**Task to carry out**
All lines at or after the one containing "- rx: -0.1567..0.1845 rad", up to the last line of the material, must be repeated exactly, and no others.
----
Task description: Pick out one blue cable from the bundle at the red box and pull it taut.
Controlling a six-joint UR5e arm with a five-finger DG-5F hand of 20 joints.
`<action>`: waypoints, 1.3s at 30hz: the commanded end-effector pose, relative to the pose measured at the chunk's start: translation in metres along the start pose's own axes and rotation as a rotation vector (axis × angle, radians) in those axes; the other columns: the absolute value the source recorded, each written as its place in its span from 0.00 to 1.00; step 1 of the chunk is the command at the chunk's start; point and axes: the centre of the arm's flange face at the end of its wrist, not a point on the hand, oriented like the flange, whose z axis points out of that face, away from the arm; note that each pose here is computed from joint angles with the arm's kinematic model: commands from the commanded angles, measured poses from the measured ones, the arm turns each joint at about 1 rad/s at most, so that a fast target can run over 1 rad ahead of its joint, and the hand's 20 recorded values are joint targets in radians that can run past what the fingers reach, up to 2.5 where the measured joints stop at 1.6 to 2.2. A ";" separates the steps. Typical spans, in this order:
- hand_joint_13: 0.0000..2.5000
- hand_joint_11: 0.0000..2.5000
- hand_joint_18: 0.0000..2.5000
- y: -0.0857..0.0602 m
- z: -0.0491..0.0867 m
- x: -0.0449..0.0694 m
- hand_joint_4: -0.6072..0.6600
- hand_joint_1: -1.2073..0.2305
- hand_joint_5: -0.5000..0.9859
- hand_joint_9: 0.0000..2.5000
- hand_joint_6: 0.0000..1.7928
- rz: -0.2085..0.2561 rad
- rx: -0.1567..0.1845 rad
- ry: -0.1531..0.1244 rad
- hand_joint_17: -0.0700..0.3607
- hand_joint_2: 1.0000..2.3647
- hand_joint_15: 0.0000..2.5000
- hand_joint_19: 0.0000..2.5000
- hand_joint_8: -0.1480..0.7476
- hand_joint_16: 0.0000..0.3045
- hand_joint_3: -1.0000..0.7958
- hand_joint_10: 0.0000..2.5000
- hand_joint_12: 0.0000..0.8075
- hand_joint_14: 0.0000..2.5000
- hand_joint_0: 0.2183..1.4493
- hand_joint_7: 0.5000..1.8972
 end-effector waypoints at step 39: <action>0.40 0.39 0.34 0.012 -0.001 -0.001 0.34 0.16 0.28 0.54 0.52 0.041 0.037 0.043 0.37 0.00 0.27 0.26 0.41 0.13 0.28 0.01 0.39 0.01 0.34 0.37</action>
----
**Solution to this task**
- rx: -0.1567..0.1845 rad
- ry: -0.1531..0.1244 rad
- hand_joint_17: -0.0700..0.3607
- hand_joint_2: 1.0000..2.3647
- hand_joint_15: 0.0000..2.5000
- hand_joint_19: 0.0000..2.5000
- hand_joint_8: -0.1480..0.7476
- hand_joint_16: 0.0000..0.3045
- hand_joint_3: -1.0000..0.7958
- hand_joint_10: 0.0000..2.5000
- hand_joint_12: 0.0000..0.8075
- hand_joint_14: 0.0000..2.5000
- hand_joint_0: 0.2183..1.4493
- hand_joint_7: 0.5000..1.8972
 end-effector waypoints at step 39: <action>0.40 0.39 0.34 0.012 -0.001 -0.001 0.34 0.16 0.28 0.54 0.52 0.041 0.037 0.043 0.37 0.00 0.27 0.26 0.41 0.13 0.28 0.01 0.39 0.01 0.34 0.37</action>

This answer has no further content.